Good job, I wish I could get you to do a search like that for me. I am not getting anywhere due too a lack of understanding. I am able to identify matches, but I do not know how to do marker comparisons. I have done the 67 markers at FTDNA, also Family finder, and 23 and me, and at this time I am awaiting the results of Geno 2.0. If you really love a good mystery, see if you can find a solid match for the father of my great grandfather. I have matches in the Quinn DNA project, but not being able to evaluate markers, leaves me with a blank. I’m in a hole and still digging, get me out of here.
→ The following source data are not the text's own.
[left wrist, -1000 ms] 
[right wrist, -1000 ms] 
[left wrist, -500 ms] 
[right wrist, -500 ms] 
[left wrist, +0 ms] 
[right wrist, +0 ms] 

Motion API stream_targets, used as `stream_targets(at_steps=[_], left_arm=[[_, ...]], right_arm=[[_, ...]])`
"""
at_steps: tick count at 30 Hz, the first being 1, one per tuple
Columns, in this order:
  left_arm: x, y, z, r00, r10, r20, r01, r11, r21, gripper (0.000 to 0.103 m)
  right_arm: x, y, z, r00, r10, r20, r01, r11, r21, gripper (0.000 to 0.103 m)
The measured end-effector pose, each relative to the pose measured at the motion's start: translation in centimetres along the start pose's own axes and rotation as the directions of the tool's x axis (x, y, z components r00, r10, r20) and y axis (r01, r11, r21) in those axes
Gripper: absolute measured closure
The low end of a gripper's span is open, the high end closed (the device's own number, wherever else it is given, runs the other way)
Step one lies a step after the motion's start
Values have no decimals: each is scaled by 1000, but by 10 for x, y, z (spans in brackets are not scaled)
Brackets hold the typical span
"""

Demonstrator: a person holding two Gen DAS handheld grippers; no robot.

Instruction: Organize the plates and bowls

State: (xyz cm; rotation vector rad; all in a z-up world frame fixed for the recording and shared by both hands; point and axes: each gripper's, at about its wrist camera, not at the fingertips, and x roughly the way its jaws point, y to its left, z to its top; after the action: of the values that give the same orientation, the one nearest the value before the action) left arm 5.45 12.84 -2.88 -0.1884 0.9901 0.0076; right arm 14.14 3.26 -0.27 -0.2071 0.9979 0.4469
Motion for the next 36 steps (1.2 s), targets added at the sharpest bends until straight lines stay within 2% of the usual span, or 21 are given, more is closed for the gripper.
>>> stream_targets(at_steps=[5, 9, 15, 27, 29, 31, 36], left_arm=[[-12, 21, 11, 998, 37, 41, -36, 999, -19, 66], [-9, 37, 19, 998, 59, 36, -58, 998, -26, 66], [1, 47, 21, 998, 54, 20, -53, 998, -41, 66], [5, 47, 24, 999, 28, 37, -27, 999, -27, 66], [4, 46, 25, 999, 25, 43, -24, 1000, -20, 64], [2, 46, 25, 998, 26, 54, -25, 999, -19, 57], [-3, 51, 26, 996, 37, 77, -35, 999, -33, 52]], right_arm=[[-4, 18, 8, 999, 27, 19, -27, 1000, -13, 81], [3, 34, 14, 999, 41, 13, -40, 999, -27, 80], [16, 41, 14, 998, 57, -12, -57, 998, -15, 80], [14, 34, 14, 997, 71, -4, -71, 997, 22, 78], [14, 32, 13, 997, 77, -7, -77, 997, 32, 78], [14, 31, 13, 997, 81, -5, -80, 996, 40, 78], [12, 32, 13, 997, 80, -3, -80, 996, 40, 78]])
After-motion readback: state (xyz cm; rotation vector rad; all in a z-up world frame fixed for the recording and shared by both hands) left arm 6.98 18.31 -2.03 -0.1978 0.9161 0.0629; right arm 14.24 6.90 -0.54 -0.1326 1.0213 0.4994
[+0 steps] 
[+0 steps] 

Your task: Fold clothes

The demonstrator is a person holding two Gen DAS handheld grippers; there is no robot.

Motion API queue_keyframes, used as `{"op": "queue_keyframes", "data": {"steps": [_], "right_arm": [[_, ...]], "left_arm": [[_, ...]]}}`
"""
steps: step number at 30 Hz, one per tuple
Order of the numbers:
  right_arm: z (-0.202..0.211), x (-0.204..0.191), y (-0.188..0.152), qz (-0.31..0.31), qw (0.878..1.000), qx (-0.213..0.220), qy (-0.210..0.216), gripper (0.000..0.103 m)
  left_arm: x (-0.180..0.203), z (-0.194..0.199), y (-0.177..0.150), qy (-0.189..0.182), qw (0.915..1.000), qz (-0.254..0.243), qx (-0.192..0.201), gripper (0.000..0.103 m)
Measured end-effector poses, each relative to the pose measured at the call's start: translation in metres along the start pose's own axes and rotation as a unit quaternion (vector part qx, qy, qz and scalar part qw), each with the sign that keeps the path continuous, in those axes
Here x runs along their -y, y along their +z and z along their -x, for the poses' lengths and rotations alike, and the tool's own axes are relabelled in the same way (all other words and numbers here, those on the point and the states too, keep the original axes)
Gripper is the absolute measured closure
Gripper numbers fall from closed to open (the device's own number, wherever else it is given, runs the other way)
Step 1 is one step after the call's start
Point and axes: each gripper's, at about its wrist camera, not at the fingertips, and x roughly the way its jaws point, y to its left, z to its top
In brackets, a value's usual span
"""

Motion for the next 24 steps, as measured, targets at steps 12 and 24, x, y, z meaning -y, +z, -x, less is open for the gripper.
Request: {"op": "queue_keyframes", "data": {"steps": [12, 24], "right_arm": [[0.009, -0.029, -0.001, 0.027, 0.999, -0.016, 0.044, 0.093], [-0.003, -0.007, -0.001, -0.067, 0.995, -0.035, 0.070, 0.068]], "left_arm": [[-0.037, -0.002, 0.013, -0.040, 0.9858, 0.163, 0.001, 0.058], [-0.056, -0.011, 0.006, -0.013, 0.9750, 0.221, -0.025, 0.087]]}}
This is exactly what the Personalized Report does. Just be aware that not everyone’s story is as remarkable as Mr. Jones.
Just a quick note: The Smith DNA Project (Official for all locations) at FamilyTreeDNA is a public website. http://www.smithsworldwide.org/ and we also have one at FamilyTreeDNA as we are the official Smith project. We do have a lot of custom charts and trees so in order to create a more full featured DNA project, we house it on our own domain. Kit 23129 lists his line under Jones but of course his pedigree file in the project shows unknown Smith http://www.smithsworldwide.org/tng/pedigree.php?personID=I19166&tree=tree1 – and he matches with a group that we prefer people link to rather than copy/paste. We welcome all those who are Smith/Schmidt/Smyth/Smythe/Smidt et all of all locations. The join link is here http://www.smithsworldwide.org/smithsjoin.asp
5 years after original post….better late than never???
I have this problem also.
My 4th gr gf Isaac Vinson Jones, married Rhoda Elizabeth Smith.
It gets worse. Their granddaughter Nancy Jones, married William Anderson. And their daughter married Michael Robinson.
Despite this collection of common surnames, I have actually found 23 ‘hypothetical’
DNA matches to Isaac Vinson Jones and an equal amount to my Smith ancestor. From AncestryDNA, so I dont know how many are legit, but I also (fingers crossed) assume that at least some of them are right.